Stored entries
+++++

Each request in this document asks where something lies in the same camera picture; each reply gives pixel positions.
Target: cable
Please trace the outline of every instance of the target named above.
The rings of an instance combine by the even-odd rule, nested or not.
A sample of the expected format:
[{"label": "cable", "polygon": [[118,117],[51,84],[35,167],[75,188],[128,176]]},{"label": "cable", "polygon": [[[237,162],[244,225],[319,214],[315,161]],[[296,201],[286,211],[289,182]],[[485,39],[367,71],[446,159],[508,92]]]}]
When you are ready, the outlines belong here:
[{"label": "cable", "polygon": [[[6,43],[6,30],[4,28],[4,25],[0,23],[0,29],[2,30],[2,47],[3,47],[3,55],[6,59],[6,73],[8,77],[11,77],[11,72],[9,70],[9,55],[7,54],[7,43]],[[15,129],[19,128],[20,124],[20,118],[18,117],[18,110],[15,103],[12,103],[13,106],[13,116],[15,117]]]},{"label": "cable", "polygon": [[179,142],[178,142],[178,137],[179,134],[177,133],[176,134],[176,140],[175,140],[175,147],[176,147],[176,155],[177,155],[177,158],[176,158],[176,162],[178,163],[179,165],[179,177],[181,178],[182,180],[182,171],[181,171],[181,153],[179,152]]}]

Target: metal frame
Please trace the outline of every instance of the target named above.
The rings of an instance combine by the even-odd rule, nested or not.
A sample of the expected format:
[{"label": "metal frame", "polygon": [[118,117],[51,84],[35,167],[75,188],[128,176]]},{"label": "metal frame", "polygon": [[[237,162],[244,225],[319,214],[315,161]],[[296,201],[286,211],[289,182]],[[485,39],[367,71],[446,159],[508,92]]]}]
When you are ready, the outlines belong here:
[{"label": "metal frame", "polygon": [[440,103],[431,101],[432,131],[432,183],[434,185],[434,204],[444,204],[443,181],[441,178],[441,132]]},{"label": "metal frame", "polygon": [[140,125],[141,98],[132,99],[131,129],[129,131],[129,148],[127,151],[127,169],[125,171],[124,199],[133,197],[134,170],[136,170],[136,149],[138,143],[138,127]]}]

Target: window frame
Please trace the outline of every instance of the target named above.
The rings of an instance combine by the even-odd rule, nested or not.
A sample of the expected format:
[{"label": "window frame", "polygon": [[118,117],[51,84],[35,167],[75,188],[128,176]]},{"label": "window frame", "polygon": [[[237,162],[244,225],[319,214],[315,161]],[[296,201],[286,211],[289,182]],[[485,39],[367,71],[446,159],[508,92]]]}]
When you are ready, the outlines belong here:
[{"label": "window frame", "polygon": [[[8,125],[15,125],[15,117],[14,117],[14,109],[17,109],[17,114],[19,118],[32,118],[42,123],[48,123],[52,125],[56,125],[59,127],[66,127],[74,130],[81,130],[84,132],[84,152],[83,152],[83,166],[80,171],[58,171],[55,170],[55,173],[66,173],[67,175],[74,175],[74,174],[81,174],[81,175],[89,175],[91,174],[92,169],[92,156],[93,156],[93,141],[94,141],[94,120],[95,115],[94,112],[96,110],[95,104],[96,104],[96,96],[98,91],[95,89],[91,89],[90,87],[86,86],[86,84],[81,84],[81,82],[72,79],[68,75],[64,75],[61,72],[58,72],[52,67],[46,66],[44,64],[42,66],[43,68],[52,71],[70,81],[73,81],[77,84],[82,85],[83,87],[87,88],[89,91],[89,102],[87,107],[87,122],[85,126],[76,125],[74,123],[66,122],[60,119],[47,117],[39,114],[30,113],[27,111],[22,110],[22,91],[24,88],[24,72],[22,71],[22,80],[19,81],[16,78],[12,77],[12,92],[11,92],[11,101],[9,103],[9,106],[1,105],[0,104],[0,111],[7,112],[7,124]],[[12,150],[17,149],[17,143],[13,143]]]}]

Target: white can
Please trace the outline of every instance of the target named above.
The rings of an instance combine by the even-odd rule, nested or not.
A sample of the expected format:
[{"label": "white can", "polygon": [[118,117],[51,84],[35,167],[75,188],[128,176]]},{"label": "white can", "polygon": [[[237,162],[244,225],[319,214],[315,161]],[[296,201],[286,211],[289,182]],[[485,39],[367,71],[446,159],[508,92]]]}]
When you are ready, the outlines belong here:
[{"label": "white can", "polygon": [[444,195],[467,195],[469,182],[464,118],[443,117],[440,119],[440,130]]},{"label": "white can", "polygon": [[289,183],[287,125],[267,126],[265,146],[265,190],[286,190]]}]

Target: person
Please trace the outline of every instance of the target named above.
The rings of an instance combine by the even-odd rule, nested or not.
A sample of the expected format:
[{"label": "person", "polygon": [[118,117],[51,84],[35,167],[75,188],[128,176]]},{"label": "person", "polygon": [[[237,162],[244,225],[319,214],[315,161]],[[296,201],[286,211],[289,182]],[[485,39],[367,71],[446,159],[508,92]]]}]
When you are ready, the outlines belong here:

+++++

* Task statement:
What you write must match the records above line for line.

* Task output:
Each request in this document asks where something lies in the same camera picture; each reply gives pixel positions.
Target: cable
Please trace the outline of every instance of the target named above.
The rings of an instance combine by the even-odd rule, nested or not.
A sample of the expected format:
[{"label": "cable", "polygon": [[118,117],[51,84],[35,167],[75,188],[128,176]]},{"label": "cable", "polygon": [[[237,162],[244,225],[319,214],[315,161]],[[296,201],[286,211],[289,182]],[[485,39],[367,71],[446,159],[508,92]]]}]
When you are ready, the outlines belong here:
[{"label": "cable", "polygon": [[[6,43],[6,30],[4,28],[4,25],[0,23],[0,29],[2,30],[2,47],[3,47],[3,55],[6,59],[6,73],[8,77],[11,77],[11,72],[9,70],[9,55],[7,54],[7,43]],[[15,129],[19,128],[20,124],[20,118],[18,117],[18,110],[15,103],[12,103],[13,106],[13,116],[15,117]]]},{"label": "cable", "polygon": [[179,142],[178,142],[178,137],[179,134],[177,133],[176,134],[176,140],[175,140],[175,147],[176,147],[176,155],[177,155],[177,158],[176,158],[176,162],[178,163],[179,165],[179,177],[181,178],[182,180],[182,171],[181,171],[181,153],[179,152]]}]

Target: metal frame
Please trace the outline of every instance of the target named above.
The rings of an instance combine by the even-odd rule, nested or not.
A sample of the expected format:
[{"label": "metal frame", "polygon": [[118,117],[51,84],[35,167],[75,188],[128,176]]},{"label": "metal frame", "polygon": [[[237,162],[244,225],[319,214],[315,161]],[[296,201],[286,211],[289,182]],[[485,39],[367,71],[446,159],[508,92]]]}]
When you are ready, the outlines belong here:
[{"label": "metal frame", "polygon": [[440,103],[431,101],[432,131],[432,183],[434,185],[434,204],[444,204],[443,181],[441,178],[441,132]]},{"label": "metal frame", "polygon": [[140,125],[141,98],[132,99],[131,129],[129,131],[129,148],[127,151],[127,169],[125,171],[124,199],[133,197],[134,170],[136,170],[136,149],[138,143],[138,127]]}]

Target: window frame
Please trace the outline of every instance of the target named above.
The rings of an instance combine by the even-odd rule, nested or not.
A sample of the expected format:
[{"label": "window frame", "polygon": [[118,117],[51,84],[35,167],[75,188],[128,176]]},{"label": "window frame", "polygon": [[[237,162],[244,225],[319,214],[315,161]],[[296,201],[286,211],[289,182]],[[485,39],[367,71],[446,159],[508,92]]]}]
When you are ready, the outlines belong here:
[{"label": "window frame", "polygon": [[[8,125],[15,125],[15,117],[14,117],[14,109],[17,109],[17,114],[19,118],[32,118],[42,123],[48,123],[52,125],[56,125],[59,127],[66,127],[74,130],[81,130],[84,132],[84,152],[83,152],[83,166],[80,171],[58,171],[55,170],[55,173],[66,173],[67,175],[74,175],[74,174],[81,174],[81,175],[89,175],[91,174],[92,169],[92,156],[93,156],[93,141],[94,141],[94,120],[95,115],[94,112],[96,110],[95,104],[96,104],[96,96],[98,91],[95,89],[91,89],[90,87],[86,86],[86,84],[81,84],[81,82],[72,79],[68,75],[64,75],[61,72],[58,72],[52,67],[46,66],[44,64],[42,66],[43,68],[52,71],[70,81],[73,81],[77,84],[82,85],[83,87],[87,88],[89,91],[89,102],[87,107],[87,122],[85,126],[76,125],[74,123],[66,122],[60,119],[47,117],[39,114],[30,113],[27,111],[22,110],[22,91],[24,88],[24,72],[22,71],[22,80],[19,81],[16,78],[12,77],[12,92],[11,92],[11,101],[9,103],[9,106],[1,105],[0,104],[0,111],[7,112],[7,124]],[[12,150],[17,149],[17,143],[13,143]]]}]

Target: white can
Please trace the outline of every instance of the target named above.
The rings of an instance combine by the even-odd rule, nested or not.
A sample of the expected format:
[{"label": "white can", "polygon": [[118,117],[51,84],[35,167],[75,188],[128,176]]},{"label": "white can", "polygon": [[[237,162],[244,225],[319,214],[315,161]],[[296,201],[286,211],[289,182]],[[485,39],[367,71],[446,159],[508,92]]]}]
When you are ready, the outlines belong here:
[{"label": "white can", "polygon": [[444,195],[467,195],[469,182],[464,118],[443,117],[440,119],[440,130]]},{"label": "white can", "polygon": [[289,183],[287,125],[267,126],[265,146],[265,190],[286,190]]}]

Target: person
Please trace the outline of every instance of the target named above.
The rings of an instance combine by the even-odd rule, nested or not.
A sample of the expected format:
[{"label": "person", "polygon": [[118,117],[51,84],[35,167],[75,188],[128,176]]},{"label": "person", "polygon": [[[237,162],[244,225],[319,214],[315,161]],[[296,201],[286,211],[289,182]],[[485,39],[367,71],[446,159],[508,92]]]}]
When you are ready, the outlines belong here:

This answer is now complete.